# Exercise
From the line with "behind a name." to the line with "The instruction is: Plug", output every line below exactly, both ends included. Skip the pictures.

# Data

·····

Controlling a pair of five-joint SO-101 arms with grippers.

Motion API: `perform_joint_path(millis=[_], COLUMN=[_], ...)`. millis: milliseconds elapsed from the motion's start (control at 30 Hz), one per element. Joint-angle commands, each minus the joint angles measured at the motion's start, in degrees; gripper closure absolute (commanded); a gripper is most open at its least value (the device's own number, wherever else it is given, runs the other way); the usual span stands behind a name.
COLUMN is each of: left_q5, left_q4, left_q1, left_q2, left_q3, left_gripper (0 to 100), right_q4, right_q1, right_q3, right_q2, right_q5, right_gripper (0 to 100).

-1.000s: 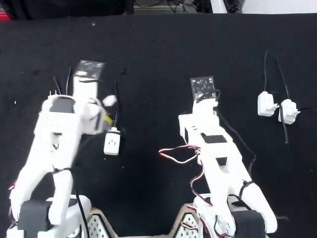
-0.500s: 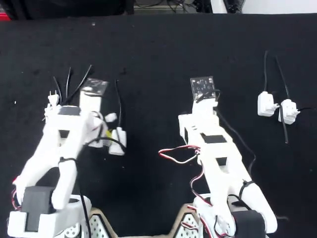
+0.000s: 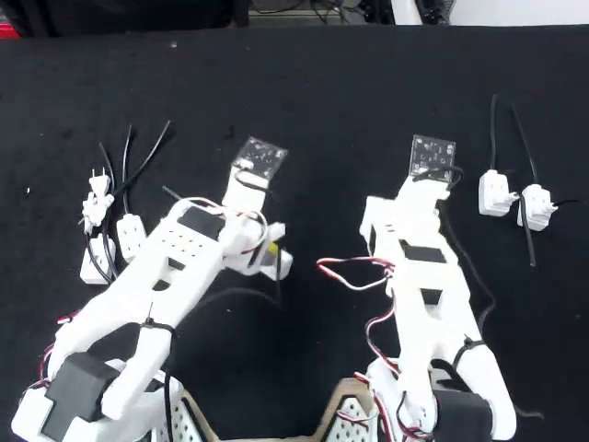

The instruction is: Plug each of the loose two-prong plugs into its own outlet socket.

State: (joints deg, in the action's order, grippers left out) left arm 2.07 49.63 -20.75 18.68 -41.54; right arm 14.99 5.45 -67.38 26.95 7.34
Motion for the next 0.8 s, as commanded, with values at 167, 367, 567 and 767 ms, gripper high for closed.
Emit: perform_joint_path(millis=[167,367,567,767], left_q5=[-2.11,-6.68,-13.98,-20.22], left_q4=[-4.31,-14.42,-11.69,5.36], left_q1=[11.56,17.54,21.49,24.57], left_q2=[-0.53,-10.29,-21.45,-23.21], left_q3=[8.84,8.04,14.29,19.21], left_gripper=[76,76,76,76], right_q4=[-1.49,-1.49,-1.49,-1.49], right_q1=[0.35,-0.44,-0.35,-0.35], right_q3=[3.21,2.95,2.86,3.03], right_q2=[1.27,1.27,1.27,1.27], right_q5=[0.53,0.53,0.53,0.53], right_gripper=[75.8,75.8,75.8,75.8])
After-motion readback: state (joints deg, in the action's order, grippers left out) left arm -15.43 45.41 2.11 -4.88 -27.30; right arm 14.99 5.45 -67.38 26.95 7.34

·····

# Reply to the exercise
Motion API: `perform_joint_path(millis=[_], COLUMN=[_], ...)`. millis: milliseconds elapsed from the motion's start (control at 30 Hz), one per element. Joint-angle commands, each minus the joint angles measured at the motion's start, in degrees; gripper closure absolute (commanded); a gripper is most open at its least value (the device's own number, wherever else it is given, runs the other way); the usual span stands behind a name.
COLUMN is each of: left_q5, left_q4, left_q1, left_q2, left_q3, left_gripper (0 to 100), right_q4, right_q1, right_q3, right_q2, right_q5, right_gripper (0 to 100).

-1.000s: 
-0.500s: 
+0.000s: 

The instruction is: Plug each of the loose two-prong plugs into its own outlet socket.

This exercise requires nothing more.